▸ Exercise requirements
Transcribe, word for word and without additions, each line below from the one containing "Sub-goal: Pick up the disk" through the one containing "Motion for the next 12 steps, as", both ends included.

(Records from a data collection)
================

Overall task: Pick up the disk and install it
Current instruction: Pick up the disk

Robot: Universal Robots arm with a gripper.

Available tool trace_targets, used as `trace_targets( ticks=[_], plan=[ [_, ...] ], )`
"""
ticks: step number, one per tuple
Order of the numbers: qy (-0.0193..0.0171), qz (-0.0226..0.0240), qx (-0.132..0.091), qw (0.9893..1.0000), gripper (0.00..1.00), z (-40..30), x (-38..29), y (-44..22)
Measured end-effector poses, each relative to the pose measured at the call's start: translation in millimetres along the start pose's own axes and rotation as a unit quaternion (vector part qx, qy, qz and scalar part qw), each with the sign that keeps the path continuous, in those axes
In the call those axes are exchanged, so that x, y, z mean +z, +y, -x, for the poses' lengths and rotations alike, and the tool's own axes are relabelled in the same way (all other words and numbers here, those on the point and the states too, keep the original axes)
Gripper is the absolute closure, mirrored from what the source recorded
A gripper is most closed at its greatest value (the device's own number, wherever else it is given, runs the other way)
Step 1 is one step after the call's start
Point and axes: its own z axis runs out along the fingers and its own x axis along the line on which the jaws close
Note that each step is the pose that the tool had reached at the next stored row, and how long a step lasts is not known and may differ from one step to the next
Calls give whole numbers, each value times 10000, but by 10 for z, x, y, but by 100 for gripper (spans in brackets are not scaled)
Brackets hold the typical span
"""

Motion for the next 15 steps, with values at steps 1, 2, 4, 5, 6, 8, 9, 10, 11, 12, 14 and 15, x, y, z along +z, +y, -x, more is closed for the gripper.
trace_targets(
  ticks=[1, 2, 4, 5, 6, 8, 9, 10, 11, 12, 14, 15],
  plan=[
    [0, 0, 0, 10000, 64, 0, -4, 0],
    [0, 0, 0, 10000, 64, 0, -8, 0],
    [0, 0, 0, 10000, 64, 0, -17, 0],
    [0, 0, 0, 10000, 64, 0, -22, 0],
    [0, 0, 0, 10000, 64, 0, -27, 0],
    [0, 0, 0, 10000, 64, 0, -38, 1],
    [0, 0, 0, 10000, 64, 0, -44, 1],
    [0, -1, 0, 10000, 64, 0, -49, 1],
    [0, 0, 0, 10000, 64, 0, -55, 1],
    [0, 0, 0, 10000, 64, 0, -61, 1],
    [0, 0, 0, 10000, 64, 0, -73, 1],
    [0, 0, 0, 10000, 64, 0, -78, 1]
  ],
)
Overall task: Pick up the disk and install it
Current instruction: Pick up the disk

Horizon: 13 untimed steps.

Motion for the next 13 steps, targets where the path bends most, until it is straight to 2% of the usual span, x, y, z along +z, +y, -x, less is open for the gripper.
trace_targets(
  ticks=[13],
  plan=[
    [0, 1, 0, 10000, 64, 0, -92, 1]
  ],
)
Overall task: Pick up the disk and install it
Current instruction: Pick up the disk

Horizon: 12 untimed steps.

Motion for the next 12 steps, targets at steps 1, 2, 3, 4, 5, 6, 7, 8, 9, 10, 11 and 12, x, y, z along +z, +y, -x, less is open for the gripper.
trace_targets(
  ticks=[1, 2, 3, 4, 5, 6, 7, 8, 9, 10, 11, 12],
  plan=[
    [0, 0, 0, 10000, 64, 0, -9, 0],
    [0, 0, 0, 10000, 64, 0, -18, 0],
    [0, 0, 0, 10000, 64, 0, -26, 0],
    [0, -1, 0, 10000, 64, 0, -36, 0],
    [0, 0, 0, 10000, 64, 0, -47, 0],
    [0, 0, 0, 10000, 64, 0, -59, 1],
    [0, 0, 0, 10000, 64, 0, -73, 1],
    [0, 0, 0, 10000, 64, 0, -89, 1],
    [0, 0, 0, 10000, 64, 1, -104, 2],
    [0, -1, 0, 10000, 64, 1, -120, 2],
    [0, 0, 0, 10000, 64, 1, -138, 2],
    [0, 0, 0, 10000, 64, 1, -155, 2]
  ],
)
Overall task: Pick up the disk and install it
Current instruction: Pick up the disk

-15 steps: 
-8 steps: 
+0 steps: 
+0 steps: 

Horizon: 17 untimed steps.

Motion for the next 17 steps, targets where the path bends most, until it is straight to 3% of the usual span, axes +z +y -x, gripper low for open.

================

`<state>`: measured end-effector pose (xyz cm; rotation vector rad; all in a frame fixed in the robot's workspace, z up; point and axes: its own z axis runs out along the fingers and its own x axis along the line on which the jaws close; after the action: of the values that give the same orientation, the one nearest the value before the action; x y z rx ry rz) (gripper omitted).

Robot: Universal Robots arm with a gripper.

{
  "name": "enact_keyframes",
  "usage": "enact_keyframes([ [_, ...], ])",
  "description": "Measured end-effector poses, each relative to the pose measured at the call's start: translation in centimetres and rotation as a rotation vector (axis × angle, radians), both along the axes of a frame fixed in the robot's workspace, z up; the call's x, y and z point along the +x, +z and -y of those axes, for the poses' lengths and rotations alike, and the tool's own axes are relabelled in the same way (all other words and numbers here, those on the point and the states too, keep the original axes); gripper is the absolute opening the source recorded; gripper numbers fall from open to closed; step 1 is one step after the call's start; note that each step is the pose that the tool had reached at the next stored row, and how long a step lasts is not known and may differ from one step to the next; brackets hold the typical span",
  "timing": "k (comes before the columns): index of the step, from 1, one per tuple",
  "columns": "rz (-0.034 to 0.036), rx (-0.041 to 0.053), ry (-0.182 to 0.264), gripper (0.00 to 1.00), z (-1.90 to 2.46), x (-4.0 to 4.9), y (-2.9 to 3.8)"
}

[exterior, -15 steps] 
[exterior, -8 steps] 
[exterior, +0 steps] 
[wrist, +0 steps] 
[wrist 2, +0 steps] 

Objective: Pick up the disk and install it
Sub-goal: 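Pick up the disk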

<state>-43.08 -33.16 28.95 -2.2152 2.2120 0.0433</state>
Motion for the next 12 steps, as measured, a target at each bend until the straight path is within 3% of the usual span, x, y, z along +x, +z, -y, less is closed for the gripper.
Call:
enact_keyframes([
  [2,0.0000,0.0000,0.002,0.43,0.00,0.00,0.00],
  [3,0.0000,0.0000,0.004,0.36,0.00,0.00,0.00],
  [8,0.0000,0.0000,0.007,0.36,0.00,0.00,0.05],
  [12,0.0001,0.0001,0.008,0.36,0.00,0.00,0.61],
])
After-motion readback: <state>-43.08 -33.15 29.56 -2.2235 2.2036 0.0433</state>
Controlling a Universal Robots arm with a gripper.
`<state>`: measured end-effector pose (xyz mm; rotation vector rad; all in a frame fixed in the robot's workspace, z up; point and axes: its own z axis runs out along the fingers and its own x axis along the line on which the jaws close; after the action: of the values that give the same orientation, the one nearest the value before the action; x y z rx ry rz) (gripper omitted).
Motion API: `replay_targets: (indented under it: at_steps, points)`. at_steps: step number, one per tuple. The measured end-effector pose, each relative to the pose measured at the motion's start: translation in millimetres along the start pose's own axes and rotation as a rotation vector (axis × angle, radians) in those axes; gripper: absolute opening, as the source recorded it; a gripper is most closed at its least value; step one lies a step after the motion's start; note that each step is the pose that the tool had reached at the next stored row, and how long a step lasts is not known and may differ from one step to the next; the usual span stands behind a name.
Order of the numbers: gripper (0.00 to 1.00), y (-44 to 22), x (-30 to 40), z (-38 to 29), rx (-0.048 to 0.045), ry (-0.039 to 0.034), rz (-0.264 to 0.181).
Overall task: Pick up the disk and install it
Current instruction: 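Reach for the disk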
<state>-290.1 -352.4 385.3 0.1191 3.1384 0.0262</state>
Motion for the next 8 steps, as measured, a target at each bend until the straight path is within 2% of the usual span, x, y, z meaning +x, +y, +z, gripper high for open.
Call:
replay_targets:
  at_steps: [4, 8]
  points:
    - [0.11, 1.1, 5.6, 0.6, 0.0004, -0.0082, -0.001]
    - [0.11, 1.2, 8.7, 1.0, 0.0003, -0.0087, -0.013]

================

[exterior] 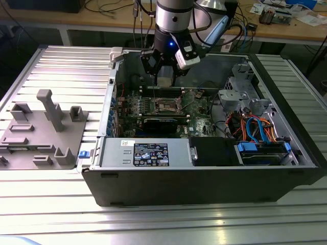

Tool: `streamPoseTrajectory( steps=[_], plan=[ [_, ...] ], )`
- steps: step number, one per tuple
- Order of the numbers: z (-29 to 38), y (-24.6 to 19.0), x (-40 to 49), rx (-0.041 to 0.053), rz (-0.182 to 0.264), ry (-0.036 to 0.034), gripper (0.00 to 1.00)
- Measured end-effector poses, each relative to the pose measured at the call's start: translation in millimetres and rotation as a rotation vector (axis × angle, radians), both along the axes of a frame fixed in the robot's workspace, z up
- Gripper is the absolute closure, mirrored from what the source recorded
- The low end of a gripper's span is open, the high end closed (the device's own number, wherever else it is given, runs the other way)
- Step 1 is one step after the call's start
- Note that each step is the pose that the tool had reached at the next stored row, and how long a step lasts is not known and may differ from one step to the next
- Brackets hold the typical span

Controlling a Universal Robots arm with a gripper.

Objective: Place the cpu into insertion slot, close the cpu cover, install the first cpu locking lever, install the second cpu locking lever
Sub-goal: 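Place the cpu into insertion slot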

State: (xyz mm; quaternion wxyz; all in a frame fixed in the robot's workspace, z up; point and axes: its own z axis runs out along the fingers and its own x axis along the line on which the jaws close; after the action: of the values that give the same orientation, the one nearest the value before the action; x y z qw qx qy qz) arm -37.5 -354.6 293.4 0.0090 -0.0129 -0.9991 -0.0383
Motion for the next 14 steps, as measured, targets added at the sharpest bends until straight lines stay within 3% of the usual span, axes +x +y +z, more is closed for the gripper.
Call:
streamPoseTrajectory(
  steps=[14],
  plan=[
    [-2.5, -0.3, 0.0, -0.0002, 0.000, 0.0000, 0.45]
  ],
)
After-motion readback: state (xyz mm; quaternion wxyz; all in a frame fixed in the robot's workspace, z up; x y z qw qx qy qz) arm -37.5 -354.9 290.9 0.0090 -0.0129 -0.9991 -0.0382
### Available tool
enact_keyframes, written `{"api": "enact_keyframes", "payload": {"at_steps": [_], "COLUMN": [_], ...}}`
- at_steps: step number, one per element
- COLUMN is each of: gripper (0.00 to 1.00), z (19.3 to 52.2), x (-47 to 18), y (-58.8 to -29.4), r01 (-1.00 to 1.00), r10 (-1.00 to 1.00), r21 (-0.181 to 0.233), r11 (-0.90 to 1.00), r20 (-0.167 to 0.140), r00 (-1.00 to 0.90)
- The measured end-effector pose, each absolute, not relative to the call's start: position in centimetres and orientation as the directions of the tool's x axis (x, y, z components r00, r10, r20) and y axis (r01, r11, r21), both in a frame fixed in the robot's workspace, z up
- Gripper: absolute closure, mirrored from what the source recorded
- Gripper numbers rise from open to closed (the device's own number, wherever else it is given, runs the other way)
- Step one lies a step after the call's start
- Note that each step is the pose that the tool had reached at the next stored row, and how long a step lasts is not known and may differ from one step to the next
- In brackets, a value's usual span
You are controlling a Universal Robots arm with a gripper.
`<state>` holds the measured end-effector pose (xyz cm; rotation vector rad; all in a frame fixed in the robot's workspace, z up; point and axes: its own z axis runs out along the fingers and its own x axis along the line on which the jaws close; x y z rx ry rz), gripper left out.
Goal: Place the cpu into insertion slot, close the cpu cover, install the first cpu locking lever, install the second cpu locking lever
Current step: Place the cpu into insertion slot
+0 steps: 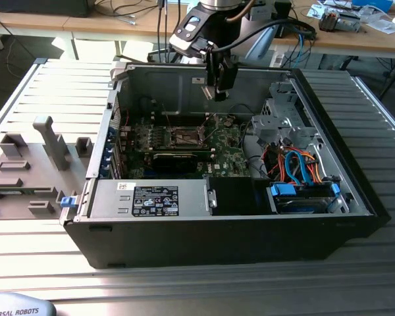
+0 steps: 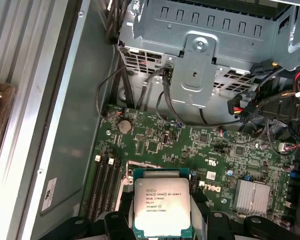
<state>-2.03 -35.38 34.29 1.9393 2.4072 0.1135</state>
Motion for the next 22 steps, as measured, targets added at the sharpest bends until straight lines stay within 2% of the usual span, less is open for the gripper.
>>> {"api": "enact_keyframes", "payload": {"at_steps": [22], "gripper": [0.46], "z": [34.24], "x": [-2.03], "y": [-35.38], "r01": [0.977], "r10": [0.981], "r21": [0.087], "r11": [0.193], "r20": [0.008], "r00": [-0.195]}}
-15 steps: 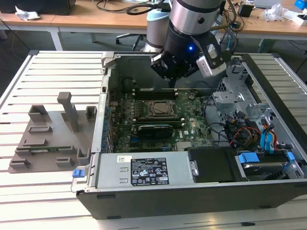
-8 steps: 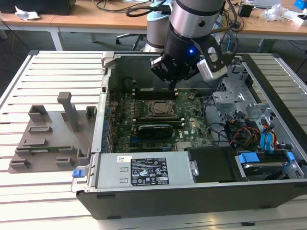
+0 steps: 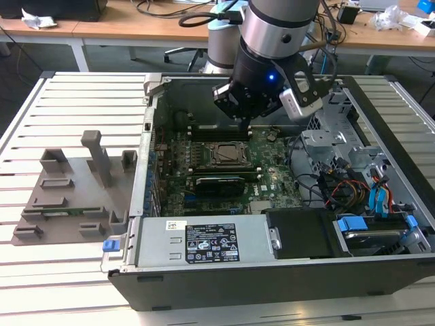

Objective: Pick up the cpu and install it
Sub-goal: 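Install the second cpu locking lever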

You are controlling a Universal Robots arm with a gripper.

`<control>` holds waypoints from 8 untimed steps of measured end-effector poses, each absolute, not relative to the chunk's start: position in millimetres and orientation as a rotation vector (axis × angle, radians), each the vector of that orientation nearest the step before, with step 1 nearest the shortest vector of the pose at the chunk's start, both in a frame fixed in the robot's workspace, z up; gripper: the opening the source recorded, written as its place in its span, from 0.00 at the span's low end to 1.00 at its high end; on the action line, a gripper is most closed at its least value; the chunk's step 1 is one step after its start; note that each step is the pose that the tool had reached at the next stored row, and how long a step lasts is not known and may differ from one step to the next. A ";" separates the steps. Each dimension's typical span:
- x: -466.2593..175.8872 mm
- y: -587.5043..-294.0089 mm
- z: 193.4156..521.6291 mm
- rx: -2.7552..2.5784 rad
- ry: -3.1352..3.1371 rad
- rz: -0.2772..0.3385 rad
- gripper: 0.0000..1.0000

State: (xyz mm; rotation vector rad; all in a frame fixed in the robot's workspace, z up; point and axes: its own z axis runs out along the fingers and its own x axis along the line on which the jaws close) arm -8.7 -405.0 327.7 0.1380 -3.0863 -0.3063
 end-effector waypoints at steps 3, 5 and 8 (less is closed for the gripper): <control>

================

▸ Output of the task
Sub-goal: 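Pick up the disk
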
<state>-43.08 -33.16 28.95 -2.2152 2.2120 0.0433</state>
Motion for the next 12 steps, as measured, a target at each bend until the straight path is within 3% of the usual span, x, y, z along +x, +z, -y, less is closed for the gripper.

No further work is required for this exercise.